Material shown>
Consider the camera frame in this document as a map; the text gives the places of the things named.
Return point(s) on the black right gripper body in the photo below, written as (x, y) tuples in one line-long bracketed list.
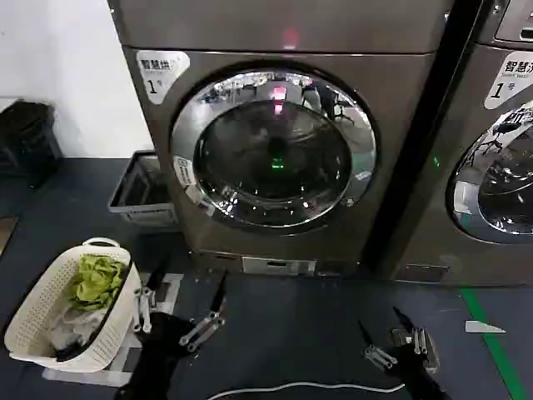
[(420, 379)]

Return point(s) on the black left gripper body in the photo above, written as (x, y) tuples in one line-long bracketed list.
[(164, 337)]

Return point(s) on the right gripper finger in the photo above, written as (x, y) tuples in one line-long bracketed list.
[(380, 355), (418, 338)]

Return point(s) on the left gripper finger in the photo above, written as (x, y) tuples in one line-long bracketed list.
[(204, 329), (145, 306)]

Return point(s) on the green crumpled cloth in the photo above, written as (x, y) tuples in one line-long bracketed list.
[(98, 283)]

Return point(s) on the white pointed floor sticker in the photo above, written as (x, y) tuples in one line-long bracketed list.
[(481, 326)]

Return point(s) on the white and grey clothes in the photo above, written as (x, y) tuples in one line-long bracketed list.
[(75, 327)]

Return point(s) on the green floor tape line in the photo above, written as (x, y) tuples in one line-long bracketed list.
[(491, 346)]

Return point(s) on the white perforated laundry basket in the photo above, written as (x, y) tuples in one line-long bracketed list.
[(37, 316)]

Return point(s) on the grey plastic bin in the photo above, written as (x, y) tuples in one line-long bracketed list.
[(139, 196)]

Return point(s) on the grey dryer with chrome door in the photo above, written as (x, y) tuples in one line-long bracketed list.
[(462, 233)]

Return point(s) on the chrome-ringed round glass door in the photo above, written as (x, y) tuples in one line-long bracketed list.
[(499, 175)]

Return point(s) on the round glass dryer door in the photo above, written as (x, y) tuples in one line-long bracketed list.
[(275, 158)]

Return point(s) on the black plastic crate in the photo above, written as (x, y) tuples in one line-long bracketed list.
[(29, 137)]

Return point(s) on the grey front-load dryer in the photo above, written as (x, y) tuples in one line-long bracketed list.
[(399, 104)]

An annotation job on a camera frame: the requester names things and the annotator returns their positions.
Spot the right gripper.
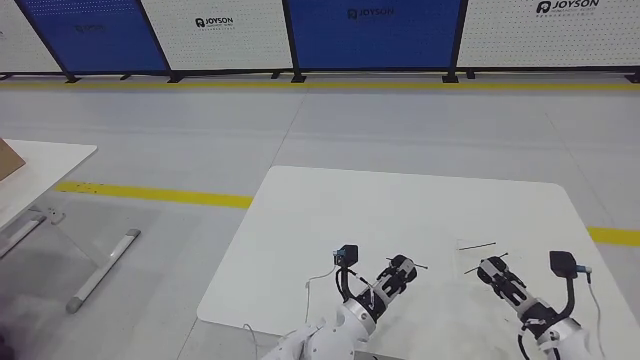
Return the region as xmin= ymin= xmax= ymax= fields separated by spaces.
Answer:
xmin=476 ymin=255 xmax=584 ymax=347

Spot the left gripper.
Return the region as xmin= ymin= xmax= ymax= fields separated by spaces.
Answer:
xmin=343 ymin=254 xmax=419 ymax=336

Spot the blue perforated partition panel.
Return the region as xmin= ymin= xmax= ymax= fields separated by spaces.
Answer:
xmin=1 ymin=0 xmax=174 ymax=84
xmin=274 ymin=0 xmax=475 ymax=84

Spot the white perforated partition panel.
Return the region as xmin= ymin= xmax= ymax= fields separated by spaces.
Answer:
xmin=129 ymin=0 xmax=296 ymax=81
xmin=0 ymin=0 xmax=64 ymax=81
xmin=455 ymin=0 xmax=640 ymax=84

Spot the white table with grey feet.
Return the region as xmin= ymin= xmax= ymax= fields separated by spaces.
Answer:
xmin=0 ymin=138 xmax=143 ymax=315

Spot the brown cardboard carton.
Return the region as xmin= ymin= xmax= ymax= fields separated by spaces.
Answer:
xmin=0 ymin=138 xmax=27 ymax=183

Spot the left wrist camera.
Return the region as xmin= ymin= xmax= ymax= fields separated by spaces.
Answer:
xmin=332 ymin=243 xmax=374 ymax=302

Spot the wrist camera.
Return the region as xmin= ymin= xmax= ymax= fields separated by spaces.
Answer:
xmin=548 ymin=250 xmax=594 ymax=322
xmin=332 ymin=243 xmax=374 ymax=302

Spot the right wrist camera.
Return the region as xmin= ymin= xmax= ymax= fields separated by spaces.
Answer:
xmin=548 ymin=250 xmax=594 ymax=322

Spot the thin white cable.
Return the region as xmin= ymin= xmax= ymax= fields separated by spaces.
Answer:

What you need to do> What is needed is an exact transcription of the lines from the one holding "Return point(s) on the black plastic" to the end of the data, with every picture left out.

Task solution>
Return point(s) on the black plastic crate in the photo above, written as (x, y) tuples in one line-long bracketed list.
[(29, 137)]

Return point(s) on the grey front-load dryer in the photo above, written as (x, y) tuples in one line-long bracketed list.
[(399, 104)]

An annotation job on a camera frame: the requester names things and the annotator returns their positions.
Spot the right gripper.
Return the region as xmin= ymin= xmax= ymax= fields separated by spaces.
Answer:
xmin=476 ymin=255 xmax=584 ymax=347

Spot the left gripper.
Return the region as xmin= ymin= xmax= ymax= fields separated by spaces.
Answer:
xmin=343 ymin=254 xmax=419 ymax=336

Spot the blue perforated partition panel.
Return the region as xmin= ymin= xmax= ymax= fields separated by spaces.
Answer:
xmin=1 ymin=0 xmax=174 ymax=84
xmin=274 ymin=0 xmax=475 ymax=84

Spot the white perforated partition panel.
Return the region as xmin= ymin= xmax= ymax= fields separated by spaces.
Answer:
xmin=129 ymin=0 xmax=296 ymax=81
xmin=0 ymin=0 xmax=64 ymax=81
xmin=455 ymin=0 xmax=640 ymax=84

Spot the white table with grey feet.
Return the region as xmin= ymin= xmax= ymax= fields separated by spaces.
Answer:
xmin=0 ymin=138 xmax=143 ymax=315

Spot the brown cardboard carton.
Return the region as xmin= ymin= xmax= ymax= fields separated by spaces.
Answer:
xmin=0 ymin=138 xmax=27 ymax=183

Spot the left wrist camera.
Return the region as xmin= ymin= xmax= ymax= fields separated by spaces.
Answer:
xmin=332 ymin=243 xmax=374 ymax=302

Spot the wrist camera.
Return the region as xmin= ymin= xmax= ymax= fields separated by spaces.
Answer:
xmin=548 ymin=250 xmax=594 ymax=322
xmin=332 ymin=243 xmax=374 ymax=302

Spot the right wrist camera.
Return the region as xmin= ymin= xmax= ymax= fields separated by spaces.
Answer:
xmin=548 ymin=250 xmax=594 ymax=322

Spot the thin white cable.
Return the region as xmin= ymin= xmax= ymax= fields separated by spaces.
Answer:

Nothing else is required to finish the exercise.